Wednesday, June 10, 2009

In the Eye of the Beholder

I was blessed with a rare visit from an American relative in the form of my cousin Hana, a college student in Boston. I’d like to say she came all the way to Singapore to visit, but I can’t. She went to China as part of her course of study in international affairs, and made a side trip for a few days.

We visited the Singapore Art Museum to get a little culture, and I got more than I bargained for. I had an epiphany, and I am now looking into a career change. Specifically, the creative spirit within me is busting out, and I plan to become an artist.

Would you believe I was so inspired by the beautiful expressions of imagination and skillful renderings that I decided to devote my talents to similar expressions? No? I didn’t think so. In fact, I was just amazed by what passes for art these days, and I decided I could do it at least as well.

One piece was a series of 12 square cards arranged in a sequence, each one a darker shade of pink than the last. I could do that.

Then there was a group of television monitors playing videos of “performance art.” One screen showed a man taking off his pants. I do that every day. More than once, if I’m lucky! Another showed a man taking a swig from a bottle of water and forcefully spitting it out.

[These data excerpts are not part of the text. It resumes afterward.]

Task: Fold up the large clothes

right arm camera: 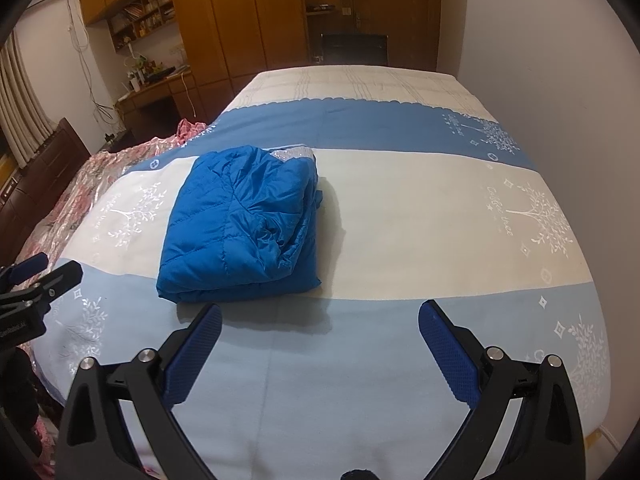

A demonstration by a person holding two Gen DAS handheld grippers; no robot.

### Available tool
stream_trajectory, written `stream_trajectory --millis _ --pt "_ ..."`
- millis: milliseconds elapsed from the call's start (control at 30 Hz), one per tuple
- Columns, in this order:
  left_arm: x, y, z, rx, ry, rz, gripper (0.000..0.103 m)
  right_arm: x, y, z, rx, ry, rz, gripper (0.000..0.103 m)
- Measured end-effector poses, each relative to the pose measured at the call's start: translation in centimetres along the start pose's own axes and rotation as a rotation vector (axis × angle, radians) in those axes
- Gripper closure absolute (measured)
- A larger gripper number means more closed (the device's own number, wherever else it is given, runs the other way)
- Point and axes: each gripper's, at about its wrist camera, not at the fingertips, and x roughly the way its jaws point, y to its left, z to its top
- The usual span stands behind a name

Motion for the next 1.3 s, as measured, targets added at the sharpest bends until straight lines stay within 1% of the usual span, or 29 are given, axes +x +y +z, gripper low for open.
stream_trajectory --millis 1000,1300 --pt "-0.13 -0.06 -0.18 -0.004 -0.007 0.006 0.005 0.04 -0.01 0.09 0.002 0.003 0.004 0.004" --pt "-0.20 -0.10 -0.15 -0.010 0.003 -0.003 0.005 0.10 -0.11 -0.10 0.006 0.002 0.004 0.004"
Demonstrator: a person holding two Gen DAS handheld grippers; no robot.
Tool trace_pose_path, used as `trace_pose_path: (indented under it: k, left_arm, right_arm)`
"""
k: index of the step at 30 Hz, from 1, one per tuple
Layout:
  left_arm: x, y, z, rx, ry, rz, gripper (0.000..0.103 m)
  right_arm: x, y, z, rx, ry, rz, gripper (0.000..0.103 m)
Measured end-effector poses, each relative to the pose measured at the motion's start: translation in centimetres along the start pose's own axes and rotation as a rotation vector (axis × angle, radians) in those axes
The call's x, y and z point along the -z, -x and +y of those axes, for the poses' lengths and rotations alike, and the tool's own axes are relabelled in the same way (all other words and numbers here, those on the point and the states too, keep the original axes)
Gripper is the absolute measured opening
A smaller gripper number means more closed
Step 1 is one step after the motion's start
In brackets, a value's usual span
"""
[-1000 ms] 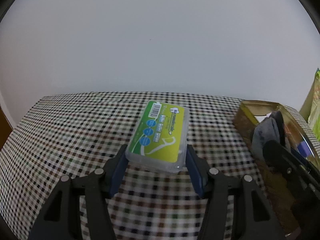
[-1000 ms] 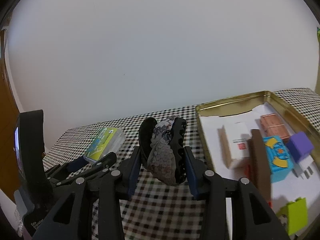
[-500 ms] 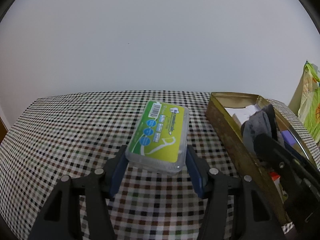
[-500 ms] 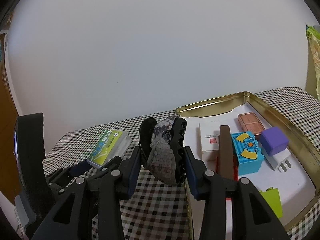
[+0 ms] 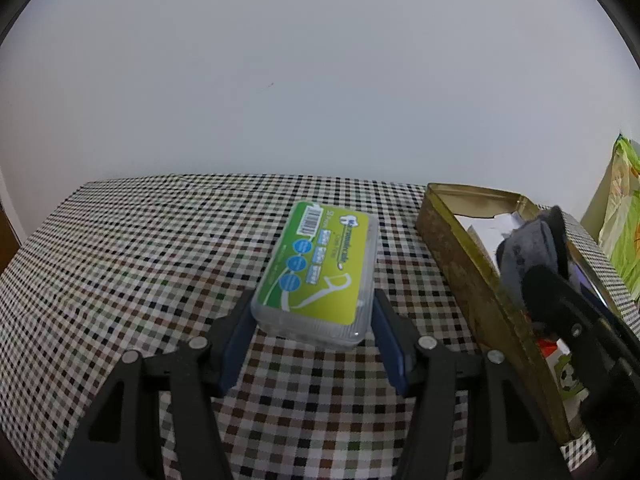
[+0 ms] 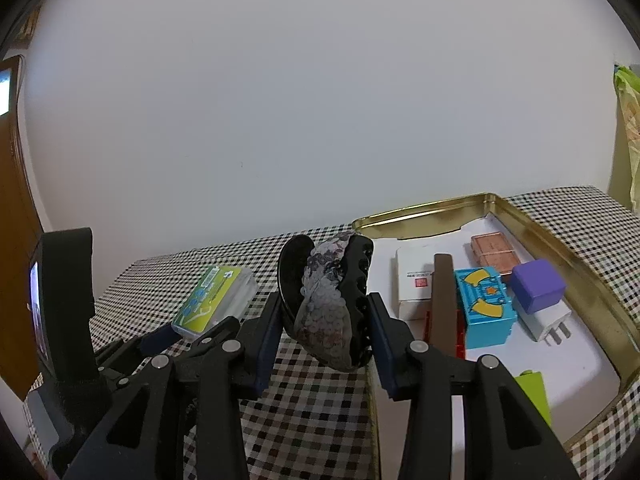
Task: Organize rigid objects
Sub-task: 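Lift the floss case and grey bundle and carry them over the tin, then lower the floss case and grey bundle into the tin and open both grippers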
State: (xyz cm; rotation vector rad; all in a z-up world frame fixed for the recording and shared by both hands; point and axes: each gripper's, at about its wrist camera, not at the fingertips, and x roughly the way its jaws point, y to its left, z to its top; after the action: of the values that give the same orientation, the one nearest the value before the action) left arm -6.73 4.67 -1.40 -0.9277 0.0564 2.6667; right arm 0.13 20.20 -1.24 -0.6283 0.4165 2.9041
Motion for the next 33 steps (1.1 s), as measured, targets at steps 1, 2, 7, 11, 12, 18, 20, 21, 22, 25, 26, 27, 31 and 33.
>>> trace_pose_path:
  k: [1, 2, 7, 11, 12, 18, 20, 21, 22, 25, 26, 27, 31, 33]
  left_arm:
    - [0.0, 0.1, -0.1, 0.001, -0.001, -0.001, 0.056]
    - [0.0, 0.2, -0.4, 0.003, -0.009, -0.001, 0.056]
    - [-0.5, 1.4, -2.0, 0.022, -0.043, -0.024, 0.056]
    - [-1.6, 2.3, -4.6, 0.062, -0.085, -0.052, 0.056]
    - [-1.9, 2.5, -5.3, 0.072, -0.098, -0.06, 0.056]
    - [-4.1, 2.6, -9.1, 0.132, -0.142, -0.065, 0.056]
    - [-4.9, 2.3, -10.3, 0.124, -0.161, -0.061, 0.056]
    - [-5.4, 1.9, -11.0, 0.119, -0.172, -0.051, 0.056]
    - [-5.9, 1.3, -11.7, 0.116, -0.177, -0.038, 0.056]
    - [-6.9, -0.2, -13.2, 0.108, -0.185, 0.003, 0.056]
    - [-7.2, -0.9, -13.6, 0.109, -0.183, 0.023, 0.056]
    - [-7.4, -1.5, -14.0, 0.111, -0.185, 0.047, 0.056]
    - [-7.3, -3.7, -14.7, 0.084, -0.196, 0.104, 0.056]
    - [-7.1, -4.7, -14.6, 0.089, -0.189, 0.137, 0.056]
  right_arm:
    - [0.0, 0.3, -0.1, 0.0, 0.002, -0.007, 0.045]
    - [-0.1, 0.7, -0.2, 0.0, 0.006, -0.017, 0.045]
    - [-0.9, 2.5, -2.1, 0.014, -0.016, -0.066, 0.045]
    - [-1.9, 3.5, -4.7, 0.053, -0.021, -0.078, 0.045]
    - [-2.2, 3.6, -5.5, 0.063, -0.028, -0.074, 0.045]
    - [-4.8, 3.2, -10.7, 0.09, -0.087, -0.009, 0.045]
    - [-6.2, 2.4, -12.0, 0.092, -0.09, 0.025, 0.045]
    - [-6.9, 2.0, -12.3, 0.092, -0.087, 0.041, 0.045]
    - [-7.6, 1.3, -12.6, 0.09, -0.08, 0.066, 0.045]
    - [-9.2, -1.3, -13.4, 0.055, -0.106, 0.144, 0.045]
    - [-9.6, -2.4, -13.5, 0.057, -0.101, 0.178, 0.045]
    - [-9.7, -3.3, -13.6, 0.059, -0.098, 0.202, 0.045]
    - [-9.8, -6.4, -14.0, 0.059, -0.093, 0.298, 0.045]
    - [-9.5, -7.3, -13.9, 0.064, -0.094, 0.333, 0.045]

I could do that.

There was also a Michael Jackson style jacket suspended from the ceiling by strings, as though an invisible Michael Jackson was getting ready to “Beat It.” I could do that, too.

Then there was a cardboard box from an overnight delivery company that had been shaped into a crude house. In the “front yard” was a bunch of nail clippers, files, and other manicure tools. Wait a minute; that sounds bad. It was an arrangement of nail care implements. If you describe it the right way someone might actually pay money for it.

When my daughter builds a house of blocks and leaves her toys scattered around I used to think she was just making a mess and refusing to clean it up. Now I know better—I have a budding Duchamp on my hands. I had better stop giving her time out for that, lest I squelch her artistic genius.

My favorite—meaning the one that made me laugh the hardest—was a collection of old fashioned, lacy infant clothing, each suspended from the ceiling by strings, as though they were being worn by infant ghosts.

I got the feeling that some art class assignment was to create a piece of art by suspending objects from the ceiling with string, and the ones that didn’t pass somehow ended up at the museum.

I hate to sound so negative, but most of us artists are of a critical turn, and quite opinionated as well. So, in the interests of equal time, let me say that there were a few nice paintings, sculptures, and ceramic pieces.

There is also a Glass Hall with fantastic, colored glass bowls. I’m not so sure I could do that. These babies were not suspended from strings, but they were mounted high on the walls. Some genius decided that this room would be a great place for young schoolchildren on field trips to play, and the kids were throwing objects all over the place. So if you appreciate glass, you should definitely check it out. But hurry!

In the meantime, I will contemplate my first masterpiece. I’ll get started as soon as I find a large spool of string.